I used the win and draw percentages for each team and their number of remaining matches to generate binomial distributions of the probability of the total number of wins or draws. In the form dbinom(1:x,x,y) where x is the number of matches and y is the probability of winning or drawing.

Figure 1 shows the distribution for wins and Figure 2 shows the distribution for the draws.

For a point prediction, I then used the maximum probabilities for wins and draws to calculate the points accrued and subsequent points total for each team for Table 1.

Figure 1: Binomial distribution of wins for remaining matches based on form from first half of the season for the top four teams.
Figure 2: Binomial distribution of draws for remaining matches based on form from first half of the season for the top four teams.

I repeated this using the six year win and draw averages for Manchester City and Liverpool (Table 4) which yields Figure 3 and Figure 4 respectively. And Table 2.

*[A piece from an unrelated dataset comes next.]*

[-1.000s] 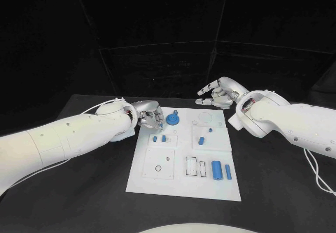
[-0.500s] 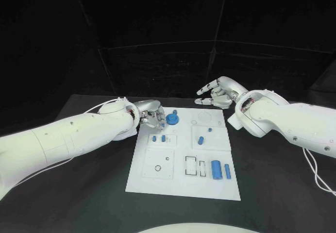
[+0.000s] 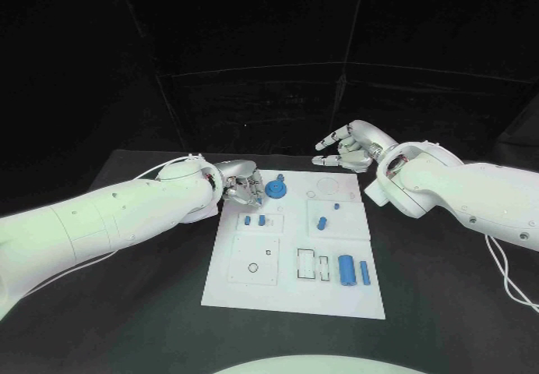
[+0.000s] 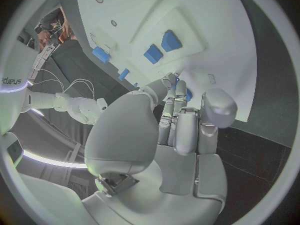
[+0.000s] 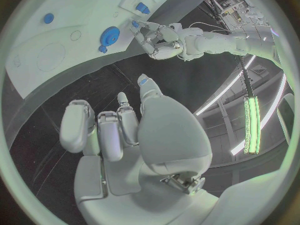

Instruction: Assemble the parts on the task board

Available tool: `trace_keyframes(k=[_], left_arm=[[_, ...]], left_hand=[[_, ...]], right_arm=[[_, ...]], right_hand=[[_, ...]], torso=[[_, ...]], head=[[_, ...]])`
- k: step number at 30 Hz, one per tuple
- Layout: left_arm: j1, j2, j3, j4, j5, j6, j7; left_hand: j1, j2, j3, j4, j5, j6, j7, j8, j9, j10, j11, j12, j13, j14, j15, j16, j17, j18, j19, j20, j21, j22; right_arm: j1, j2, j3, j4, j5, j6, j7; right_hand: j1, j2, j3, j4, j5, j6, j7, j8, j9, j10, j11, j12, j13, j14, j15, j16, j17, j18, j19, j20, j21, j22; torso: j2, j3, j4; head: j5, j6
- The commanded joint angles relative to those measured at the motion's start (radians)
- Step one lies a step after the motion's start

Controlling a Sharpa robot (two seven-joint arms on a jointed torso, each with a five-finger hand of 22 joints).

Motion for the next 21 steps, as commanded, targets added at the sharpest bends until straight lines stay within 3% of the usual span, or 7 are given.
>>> trace_keyframes(k=[1,21], left_arm=[[0.001,0.002,0.001,0.0,0.005,0.03,-0.004],[-0.004,0.018,0.0,-0.025,-0.008,0.03,-0.003]], left_hand=[[-0.01,-0.002,-0.001,-0.004,-0.002,0.008,0.0,-0.005,0.0,0.007,-0.002,-0.003,-0.001,0.032,-0.003,-0.002,-0.001,-0.012,0.003,0.001,0.002,-0.001],[-0.01,-0.002,0.0,-0.005,-0.002,0.008,0.0,-0.006,-0.001,0.007,-0.002,-0.004,-0.001,0.032,-0.003,-0.003,-0.002,-0.012,0.002,0.001,0.002,-0.001]], right_arm=[[0.002,-0.001,0.001,0.003,-0.001,-0.003,0.005],[0.002,0.001,0.001,0.003,-0.001,-0.002,0.006]], right_hand=[[0.001,0.013,-0.003,-0.005,0.005,0.006,-0.001,0.004,-0.001,-0.007,0.0,-0.001,0.039,0.067,-0.008,-0.005,0.078,0.006,-0.008,0.0,-0.003,-0.001],[0.001,0.013,-0.003,-0.005,0.005,0.006,-0.001,0.004,-0.001,-0.007,0.0,-0.001,0.039,0.067,-0.008,-0.005,0.078,0.006,-0.008,0.0,-0.003,-0.001]], torso=[[0.0,-0.0003,0.0002],[0.0,-0.0006,-0.0004]], head=[[0.001,-0.002],[0.0,-0.006]])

Table 4: Six year Premier League averages for Manchester City and Liverpool
club prct_win prct_draw prct_loss
Man_City 0.763 0.110 0.127
Liverpool 0.658 0.215 0.127
Figure 3: Binomial distribution of wins for remaining matches based on a regression to mean form for Liverpool and Manchester City.
Figure 4: Binomial distribution of draws for remaining matches based on a regression to mean form for Liverpool and Manchester City.